## WHAT YOU SHOULD DO
Restate exactly the lines from the top of the listing below to the line containing "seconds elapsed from"; the remaining lines are not wanted.

## RECORDS PROVIDED
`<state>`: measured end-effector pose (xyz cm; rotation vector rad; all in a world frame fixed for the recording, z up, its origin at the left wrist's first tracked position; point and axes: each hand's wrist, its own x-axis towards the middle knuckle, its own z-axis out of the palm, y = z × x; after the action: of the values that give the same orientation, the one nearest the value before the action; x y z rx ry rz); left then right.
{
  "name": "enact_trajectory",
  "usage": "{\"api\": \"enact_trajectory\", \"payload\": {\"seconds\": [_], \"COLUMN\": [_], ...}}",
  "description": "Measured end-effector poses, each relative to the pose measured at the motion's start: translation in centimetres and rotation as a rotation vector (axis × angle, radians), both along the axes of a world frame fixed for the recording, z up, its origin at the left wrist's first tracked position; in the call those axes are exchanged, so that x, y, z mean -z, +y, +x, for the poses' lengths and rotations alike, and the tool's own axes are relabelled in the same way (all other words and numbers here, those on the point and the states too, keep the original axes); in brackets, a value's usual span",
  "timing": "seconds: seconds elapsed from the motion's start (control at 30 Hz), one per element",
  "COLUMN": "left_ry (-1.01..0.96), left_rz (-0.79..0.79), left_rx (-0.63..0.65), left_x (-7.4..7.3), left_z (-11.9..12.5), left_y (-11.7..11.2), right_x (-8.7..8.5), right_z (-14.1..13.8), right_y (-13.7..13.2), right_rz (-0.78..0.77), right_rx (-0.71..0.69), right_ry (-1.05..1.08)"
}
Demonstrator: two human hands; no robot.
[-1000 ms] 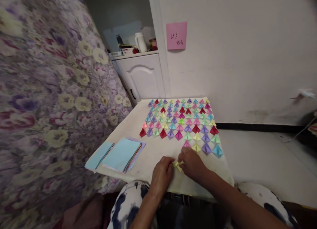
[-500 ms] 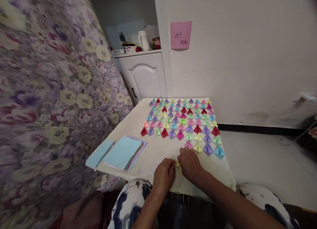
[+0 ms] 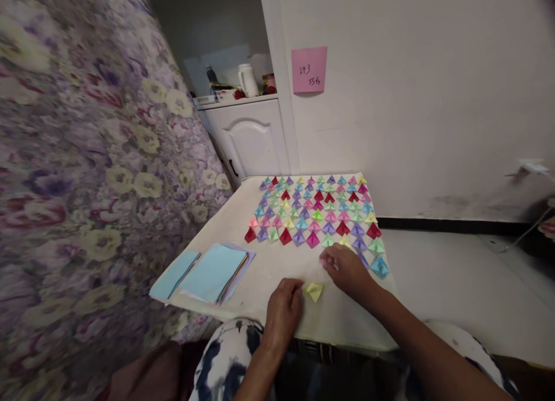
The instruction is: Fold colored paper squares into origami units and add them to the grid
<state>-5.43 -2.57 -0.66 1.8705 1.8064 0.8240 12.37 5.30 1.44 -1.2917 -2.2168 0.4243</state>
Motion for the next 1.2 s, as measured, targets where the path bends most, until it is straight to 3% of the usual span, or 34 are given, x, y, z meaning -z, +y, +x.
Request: {"api": "enact_trajectory", "payload": {"seconds": [0.1, 0.37, 0.57, 0.9, 1.2], "left_ry": [0.052, 0.477, 0.503, 0.477, 0.456], "left_rz": [0.043, -0.017, -0.055, -0.189, -0.193], "left_rx": [0.028, 0.067, -0.053, -0.244, -0.270], "left_x": [-0.6, -0.5, -0.9, -0.4, 0.2], "left_z": [0.7, 3.0, 2.6, 2.2, 3.0], "left_y": [0.4, 1.9, 3.6, 9.6, 10.7], "right_x": [-1.1, -2.2, -2.8, -2.8, -2.7], "right_z": [1.1, 3.1, 3.6, 3.4, 3.2], "right_y": [1.0, 2.0, 2.1, 2.1, 1.9], "right_rz": [0.017, 0.017, -0.016, -0.018, 0.006], "right_rx": [0.070, 0.146, 0.174, 0.143, 0.125], "right_ry": [0.102, 0.268, 0.360, 0.363, 0.356]}}
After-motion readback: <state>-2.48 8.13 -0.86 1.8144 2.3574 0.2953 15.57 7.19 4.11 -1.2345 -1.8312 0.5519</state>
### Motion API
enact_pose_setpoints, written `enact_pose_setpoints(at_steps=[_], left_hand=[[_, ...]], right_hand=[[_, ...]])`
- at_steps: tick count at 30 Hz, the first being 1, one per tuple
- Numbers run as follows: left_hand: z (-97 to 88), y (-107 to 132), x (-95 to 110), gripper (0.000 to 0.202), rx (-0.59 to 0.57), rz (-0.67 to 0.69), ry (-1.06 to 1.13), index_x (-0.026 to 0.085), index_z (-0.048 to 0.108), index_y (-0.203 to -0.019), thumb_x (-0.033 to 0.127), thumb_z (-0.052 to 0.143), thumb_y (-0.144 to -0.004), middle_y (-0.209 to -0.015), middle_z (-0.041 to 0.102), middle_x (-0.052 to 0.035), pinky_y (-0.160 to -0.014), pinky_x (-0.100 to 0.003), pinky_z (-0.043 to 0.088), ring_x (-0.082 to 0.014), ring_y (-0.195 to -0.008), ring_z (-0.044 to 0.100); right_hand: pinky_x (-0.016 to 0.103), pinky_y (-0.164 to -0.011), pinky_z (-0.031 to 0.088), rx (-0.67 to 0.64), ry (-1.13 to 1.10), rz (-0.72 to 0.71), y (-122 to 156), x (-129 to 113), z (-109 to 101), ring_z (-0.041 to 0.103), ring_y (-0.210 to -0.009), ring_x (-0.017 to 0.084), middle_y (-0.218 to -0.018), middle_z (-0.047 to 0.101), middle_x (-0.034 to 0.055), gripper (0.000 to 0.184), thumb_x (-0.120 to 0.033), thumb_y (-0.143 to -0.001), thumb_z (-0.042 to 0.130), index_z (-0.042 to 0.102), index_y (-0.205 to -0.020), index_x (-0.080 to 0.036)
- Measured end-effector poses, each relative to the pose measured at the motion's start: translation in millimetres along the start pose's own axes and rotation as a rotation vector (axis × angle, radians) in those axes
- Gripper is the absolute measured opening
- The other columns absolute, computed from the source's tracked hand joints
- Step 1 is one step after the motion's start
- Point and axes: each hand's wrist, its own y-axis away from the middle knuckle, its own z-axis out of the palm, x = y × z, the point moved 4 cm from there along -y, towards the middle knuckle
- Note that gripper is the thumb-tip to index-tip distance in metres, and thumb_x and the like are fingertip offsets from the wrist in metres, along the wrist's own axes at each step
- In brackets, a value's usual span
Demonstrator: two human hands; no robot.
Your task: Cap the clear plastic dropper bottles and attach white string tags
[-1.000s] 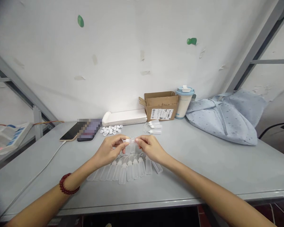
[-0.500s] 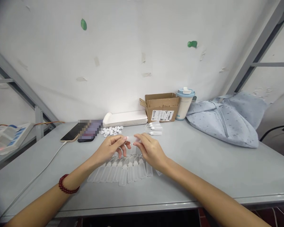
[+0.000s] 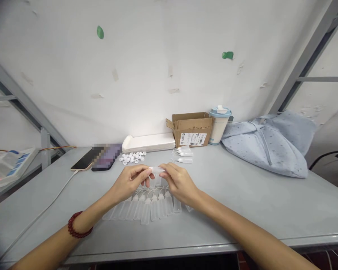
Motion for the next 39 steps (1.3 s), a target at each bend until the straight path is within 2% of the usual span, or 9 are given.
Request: enact_pose_setpoints(at_steps=[4,7,10,13,19,24,27,33,39], left_hand=[[-1.5,1,3,0.03,0.01,0.072,-0.12,0.016,0.063,-0.074,0.035,0.043,-0.088,-0.064,0.066,-0.0025,-0.054,-0.021,0.039,-0.0144,-0.064,0.059],[1.0,2,3,0.024,0.015,0.136,-0.179,0.017,0.061,-0.075,0.028,0.044,-0.087,-0.068,0.067,-0.0027,-0.051,-0.021,0.038,-0.0145,-0.066,0.06],[6.0,5,1,0.016,0.031,0.217,-0.172,0.017,0.055,-0.075,0.018,0.041,-0.085,-0.061,0.062,-0.0003,-0.048,-0.02,0.037,-0.0118,-0.056,0.058],[5.5,5,-1,0.014,0.087,0.203,-0.144,0.018,0.051,-0.077,0.015,0.039,-0.084,-0.058,0.058,0.0016,-0.044,-0.019,0.036,-0.0107,-0.052,0.058],[-11.5,0,-2,0.015,0.21,0.105,-0.096,0.018,0.051,-0.097,0.027,0.043,-0.088,-0.09,0.063,-0.0037,-0.048,-0.02,0.041,-0.0084,-0.053,0.06],[-16.0,-6,-9,0.017,0.186,0.04,-0.181,0.018,0.054,-0.094,0.029,0.044,-0.087,-0.083,0.065,-0.0027,-0.052,-0.021,0.042,-0.0104,-0.057,0.06],[-20.2,-10,-18,0.017,0.194,0.003,-0.214,0.018,0.055,-0.092,0.029,0.044,-0.086,-0.079,0.064,-0.0018,-0.053,-0.022,0.042,-0.0115,-0.058,0.06],[-34.8,-18,-36,0.021,0.241,-0.046,-0.249,0.018,0.056,-0.094,0.032,0.043,-0.086,-0.083,0.065,-0.0027,-0.055,-0.024,0.042,-0.0123,-0.057,0.061],[-39.4,-20,-42,0.024,0.254,-0.091,-0.279,0.017,0.057,-0.097,0.033,0.043,-0.085,-0.078,0.066,-0.0023,-0.052,-0.024,0.041,-0.0123,-0.052,0.058]], right_hand=[[0.025,-0.054,0.034,-0.118,-0.295,0.27,-3,5,0,0.043,-0.056,0.012,-0.062,0.048,-0.0007,0.029,-0.037,-0.09,0.041,0.061,-0.082,-0.018],[0.022,-0.044,0.023,-0.214,-0.589,0.523,-1,11,8,0.028,-0.046,0.008,-0.054,0.035,-0.0047,0.037,-0.049,-0.082,0.049,0.052,-0.065,-0.016],[0.022,-0.042,0.014,-0.288,-0.814,0.755,5,14,21,0.019,-0.042,0.005,-0.049,0.032,-0.0069,0.044,-0.057,-0.076,0.051,0.043,-0.058,-0.017],[0.022,-0.042,0.013,-0.254,-0.877,0.819,7,13,25,0.018,-0.04,0.004,-0.048,0.033,-0.0075,0.046,-0.059,-0.074,0.052,0.042,-0.06,-0.017],[0.023,-0.046,0.029,-0.096,-0.659,0.662,-6,15,0,0.033,-0.043,0.007,-0.05,0.038,-0.0046,0.048,-0.057,-0.081,0.046,0.043,-0.055,-0.017],[0.024,-0.048,0.034,-0.086,-0.337,0.621,-14,45,-21,0.04,-0.046,0.009,-0.057,0.05,-0.0009,0.041,-0.051,-0.083,0.043,0.049,-0.061,-0.016],[0.024,-0.05,0.035,-0.143,-0.1,0.571,-15,67,-31,0.046,-0.051,0.011,-0.065,0.057,0.0021,0.033,-0.043,-0.082,0.045,0.053,-0.066,-0.016],[0.023,-0.049,0.037,-0.186,0.093,0.654,-14,96,-43,0.052,-0.052,0.012,-0.068,0.063,0.0049,0.027,-0.033,-0.082,0.043,0.057,-0.069,-0.014],[0.022,-0.046,0.036,-0.269,0.142,0.767,-9,102,-40,0.05,-0.043,0.012,-0.058,0.063,0.0032,0.028,-0.041,-0.085,0.042,0.051,-0.078,-0.016]])
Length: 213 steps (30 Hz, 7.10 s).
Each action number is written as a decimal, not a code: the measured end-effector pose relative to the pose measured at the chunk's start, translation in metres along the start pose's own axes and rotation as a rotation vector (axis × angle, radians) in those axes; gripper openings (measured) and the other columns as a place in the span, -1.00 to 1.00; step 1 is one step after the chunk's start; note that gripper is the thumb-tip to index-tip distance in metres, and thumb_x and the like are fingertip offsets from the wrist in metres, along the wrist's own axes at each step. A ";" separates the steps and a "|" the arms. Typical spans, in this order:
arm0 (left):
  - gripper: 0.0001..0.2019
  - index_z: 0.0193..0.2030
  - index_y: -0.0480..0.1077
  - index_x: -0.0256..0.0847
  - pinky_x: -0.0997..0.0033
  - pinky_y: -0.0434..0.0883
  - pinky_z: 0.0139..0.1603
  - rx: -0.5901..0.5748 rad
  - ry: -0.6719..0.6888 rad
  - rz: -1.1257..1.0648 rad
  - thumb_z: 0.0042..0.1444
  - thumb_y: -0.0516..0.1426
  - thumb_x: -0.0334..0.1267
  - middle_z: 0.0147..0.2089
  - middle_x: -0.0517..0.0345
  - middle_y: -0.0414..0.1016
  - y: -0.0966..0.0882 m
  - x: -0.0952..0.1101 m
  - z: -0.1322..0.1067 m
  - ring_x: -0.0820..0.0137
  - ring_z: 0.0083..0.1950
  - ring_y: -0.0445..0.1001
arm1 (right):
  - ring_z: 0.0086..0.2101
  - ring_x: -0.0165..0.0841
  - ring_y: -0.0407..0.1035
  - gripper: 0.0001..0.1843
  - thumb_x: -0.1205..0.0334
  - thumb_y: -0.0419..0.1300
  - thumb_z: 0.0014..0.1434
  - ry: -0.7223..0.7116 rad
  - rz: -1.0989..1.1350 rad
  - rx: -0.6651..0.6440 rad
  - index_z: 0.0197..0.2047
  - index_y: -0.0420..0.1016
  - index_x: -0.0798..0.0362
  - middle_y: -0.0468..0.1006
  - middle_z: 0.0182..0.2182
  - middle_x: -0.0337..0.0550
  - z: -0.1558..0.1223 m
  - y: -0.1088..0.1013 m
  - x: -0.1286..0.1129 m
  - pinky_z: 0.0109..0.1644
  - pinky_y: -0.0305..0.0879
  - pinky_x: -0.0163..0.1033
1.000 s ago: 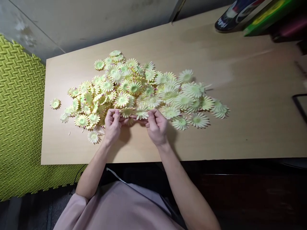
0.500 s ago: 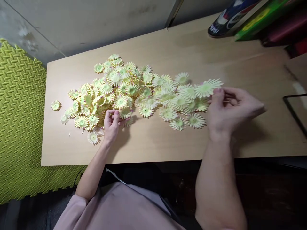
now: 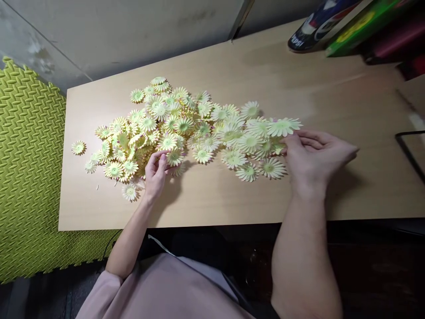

## REPLY TO THE EXERCISE
`<state>`: measured end-effector pose (xyz cm; rotation vector rad; all in a world frame fixed for the recording, z up, its origin at the left wrist's first tracked position; point and axes: each hand's wrist, its own x-axis towards the middle knuckle, its own z-axis out of the palm, y = z × x; after the action: of the values that give the same orientation, the one nearest the value before the action; x y z rx ry rz); left then right.
{
  "name": "enact_trajectory",
  "usage": "{\"api\": \"enact_trajectory\", \"payload\": {\"seconds\": [_], \"COLUMN\": [_], ...}}",
  "description": "Measured end-effector poses, each relative to the pose measured at the motion's start: translation in centimetres and rotation as a rotation vector (axis × angle, radians), both along the axes of a world frame fixed for the recording, z up, its origin at the left wrist's first tracked position; in the call those axes are exchanged, so that x, y, z mean -z, +y, +x, for the poses' lengths and rotations alike, and the tool's own axes are relabelled in the same way (all other words and numbers here, those on the point and the states too, keep the original axes); in brackets, a value's usual span",
  "timing": "seconds: seconds elapsed from the motion's start (control at 30 Hz), one per element",

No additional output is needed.